We have had tremendous scandals, be it banking scandals where information was stolen, the famous Panama Papers, where people might argue that was actually a good thing, but I won’t comment on that. We have had millions of passwords stolen from big companies. That’s got to come to a stop. So therefore what I expect the CSO to tell me is two things: how vulnerable we are a, where he believes the vulnerabilities are. In which areas? Is it internal fraud, external fraud? And what is the CSO doing to keep up with the most innovative ways to protect our information?
From your experience on boards, are there any common problems that transcend companies and industries?
There are a few, but I do think that industry segmentation is very important for board members. As I said, just bringing in someone who is a grandee, as they’re called, to serve on the board of a startup doesn’t always achieve anything because that person would not have had the experience of the particular industry, especially if it’s a new industry.
One of the problems is finding enough qualified directors who understand the industry in which this company is organized. Having had general, what I call corporate governance experience, is very important in terms of committees, audit committees, organization structure and board reports. But it doesn’t really take the place of understanding what the business of the company is all about.
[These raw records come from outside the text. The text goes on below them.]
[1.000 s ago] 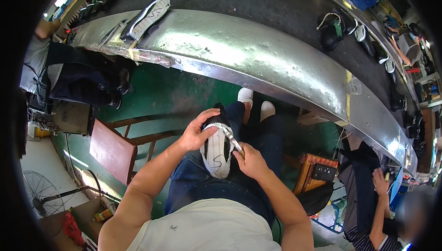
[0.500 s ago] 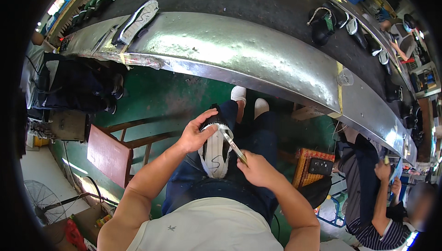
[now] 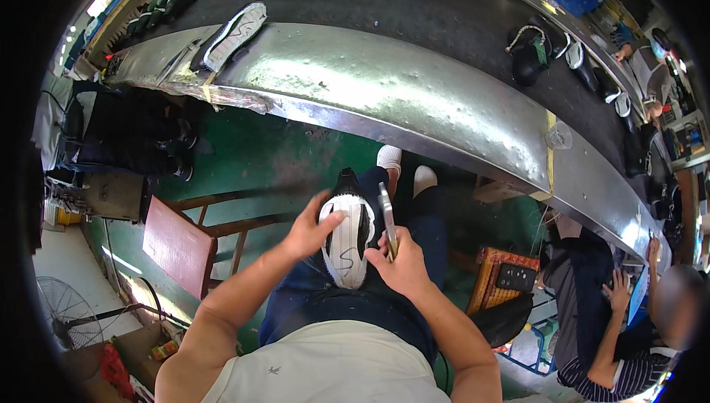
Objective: Manually shaping and trimming the edges of shoe soles using pliers and a small knife.
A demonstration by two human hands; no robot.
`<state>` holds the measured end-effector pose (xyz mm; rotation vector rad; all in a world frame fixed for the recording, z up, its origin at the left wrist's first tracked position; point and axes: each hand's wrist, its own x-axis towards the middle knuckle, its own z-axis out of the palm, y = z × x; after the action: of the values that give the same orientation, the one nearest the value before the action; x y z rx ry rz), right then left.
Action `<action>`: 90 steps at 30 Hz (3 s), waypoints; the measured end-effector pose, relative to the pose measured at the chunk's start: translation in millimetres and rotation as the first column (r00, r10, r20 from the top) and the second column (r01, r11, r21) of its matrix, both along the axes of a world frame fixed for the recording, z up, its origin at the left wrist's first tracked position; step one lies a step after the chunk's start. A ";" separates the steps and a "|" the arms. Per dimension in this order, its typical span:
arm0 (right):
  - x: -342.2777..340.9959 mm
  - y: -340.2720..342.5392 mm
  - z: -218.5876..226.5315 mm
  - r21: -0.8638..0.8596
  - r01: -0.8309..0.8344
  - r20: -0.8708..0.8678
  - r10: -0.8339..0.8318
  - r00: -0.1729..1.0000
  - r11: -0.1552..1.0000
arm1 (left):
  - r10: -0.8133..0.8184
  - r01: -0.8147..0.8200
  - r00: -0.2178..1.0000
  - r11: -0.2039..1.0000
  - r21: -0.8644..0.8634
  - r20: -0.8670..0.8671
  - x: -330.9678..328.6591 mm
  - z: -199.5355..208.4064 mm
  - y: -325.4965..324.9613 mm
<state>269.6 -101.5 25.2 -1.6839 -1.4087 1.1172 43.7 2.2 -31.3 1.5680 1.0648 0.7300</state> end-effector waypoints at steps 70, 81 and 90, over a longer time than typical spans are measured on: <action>76.7 -2.0 38.7 -0.651 -0.455 0.359 0.775 0.520 0.607 | 0.291 0.478 0.760 0.354 -0.804 0.581 82.7 -24.9 -78.4; 62.5 -61.9 -33.1 -0.205 -0.292 0.447 0.355 0.821 0.934 | 0.226 -0.282 0.949 0.921 -0.270 -0.220 121.8 -67.4 -84.4; 88.3 -48.1 -22.9 -0.007 -0.329 0.660 0.252 0.708 0.944 | 0.010 -0.081 0.953 0.971 -0.224 -0.303 115.6 -36.9 -85.6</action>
<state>357.9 -149.6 2.3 -1.9058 -2.1992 0.5731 159.2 -83.4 -68.2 1.4805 1.3626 0.3830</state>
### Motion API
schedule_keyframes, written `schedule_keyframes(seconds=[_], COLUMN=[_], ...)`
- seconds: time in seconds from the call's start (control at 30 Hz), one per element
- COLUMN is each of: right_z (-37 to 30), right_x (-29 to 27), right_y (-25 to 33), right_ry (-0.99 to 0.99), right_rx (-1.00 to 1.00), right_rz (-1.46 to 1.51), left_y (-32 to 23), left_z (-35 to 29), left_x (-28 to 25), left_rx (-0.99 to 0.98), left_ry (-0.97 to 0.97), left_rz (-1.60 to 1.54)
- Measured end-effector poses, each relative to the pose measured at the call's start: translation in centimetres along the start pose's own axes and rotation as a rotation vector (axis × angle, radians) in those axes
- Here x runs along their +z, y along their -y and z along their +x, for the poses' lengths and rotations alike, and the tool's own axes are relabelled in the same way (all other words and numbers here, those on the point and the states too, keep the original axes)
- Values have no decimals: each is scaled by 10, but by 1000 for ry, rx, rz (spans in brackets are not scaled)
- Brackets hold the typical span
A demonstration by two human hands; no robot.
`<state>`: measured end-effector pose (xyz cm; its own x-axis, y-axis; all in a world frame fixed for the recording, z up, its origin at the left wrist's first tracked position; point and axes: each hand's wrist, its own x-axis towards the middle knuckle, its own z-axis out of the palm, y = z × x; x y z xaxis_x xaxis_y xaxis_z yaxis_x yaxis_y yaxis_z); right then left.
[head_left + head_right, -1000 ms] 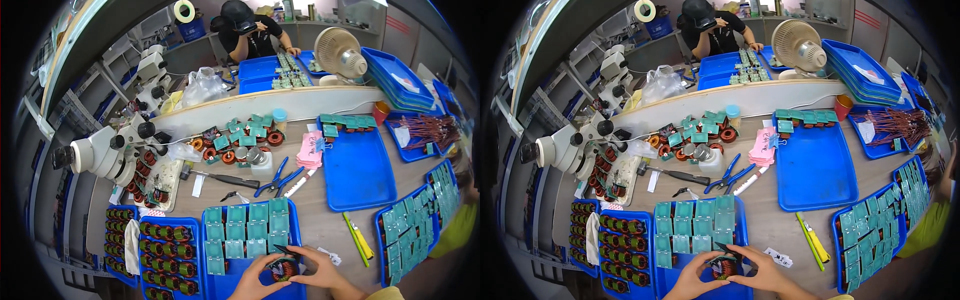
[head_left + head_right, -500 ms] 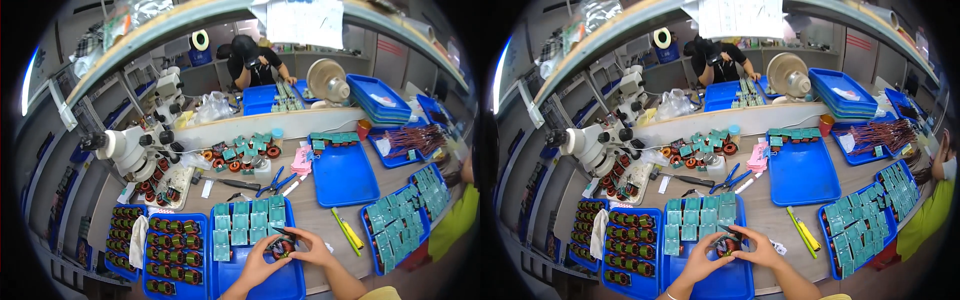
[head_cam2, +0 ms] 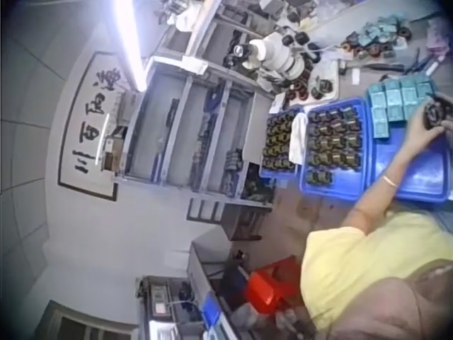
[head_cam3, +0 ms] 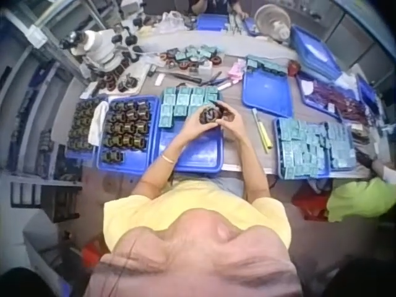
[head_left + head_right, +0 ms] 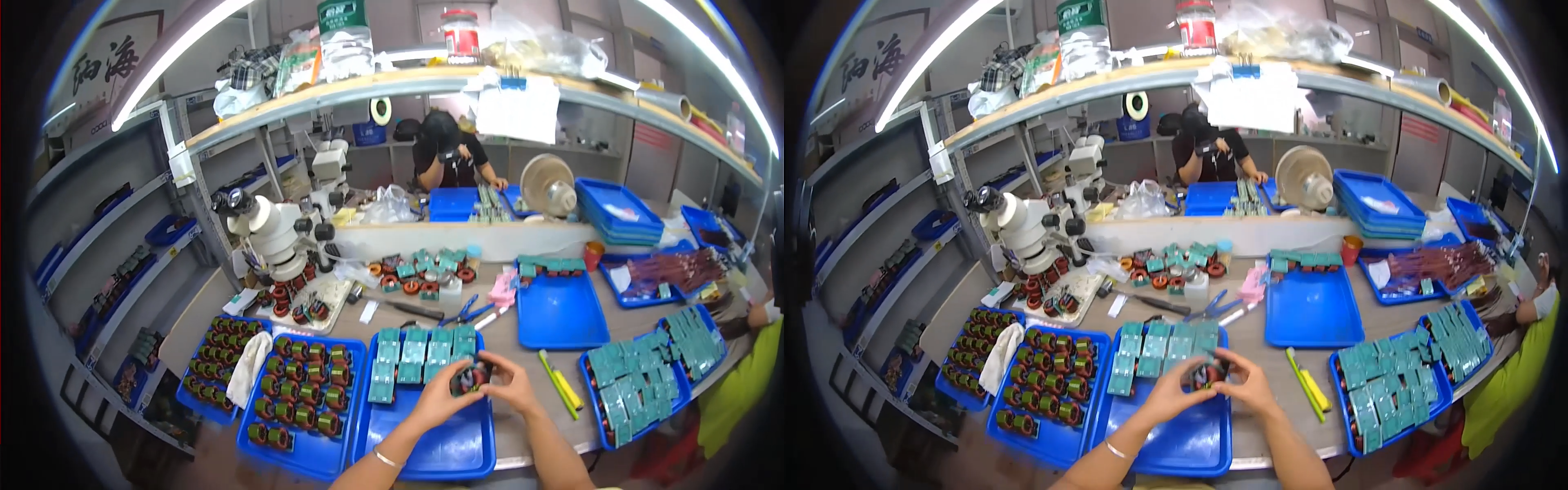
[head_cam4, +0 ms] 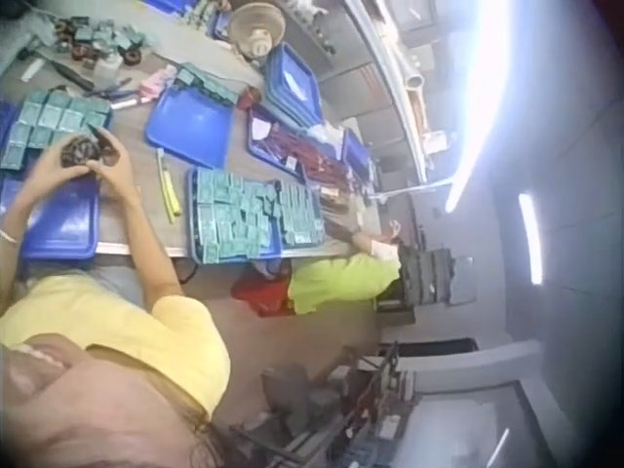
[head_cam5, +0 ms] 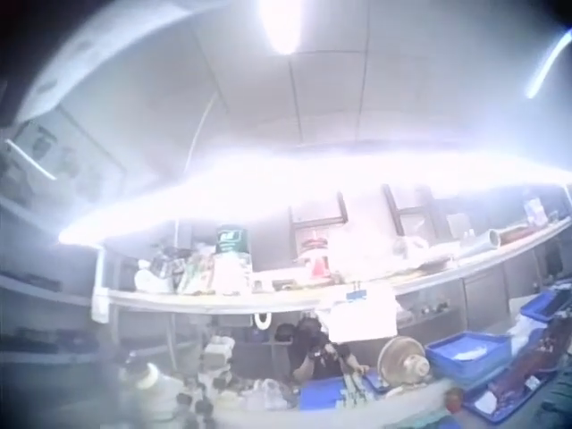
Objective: The recorder is assembling and inspecting toroidal inductors at an electronics workbench.
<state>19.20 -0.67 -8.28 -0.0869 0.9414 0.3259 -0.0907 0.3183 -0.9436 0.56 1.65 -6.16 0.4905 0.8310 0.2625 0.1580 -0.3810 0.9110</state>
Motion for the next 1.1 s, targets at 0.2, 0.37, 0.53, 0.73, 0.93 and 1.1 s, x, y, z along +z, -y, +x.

Having said that, it’s always good to have some independent thinkers who don’t necessarily know the ins and outs, but they have to be very much a minority. The majority of the people on the board have to understand what the company is up to.
That is a problem that does transcend many industries. You find people jumping from industry to industry. One could argue the same is true with cabinet ministers in the government. One day they’re the Minister of Defense, the next day, the Minister of Transport. And I think to some extent that is happening in the corporate world. The lack of ability to find qualified non-executive directors who have relevant experience.
Is it more important to eliminate risk or reduce risk?
It’s obvious that you cannot eliminate risk altogether. At the end of the day, if the CSO decides to be crooked, very few people can stop him. The best you can hope for is to reduce risk as much as possible. Risk will never be eliminated, both because of human nature and because there are always one or two people who are more clever than you thought and who will get around the security you have in place. But the more you can do to ensure that the tools you use make it very, very difficult for anyone to get around it, the better. But no, you will never eliminate risk.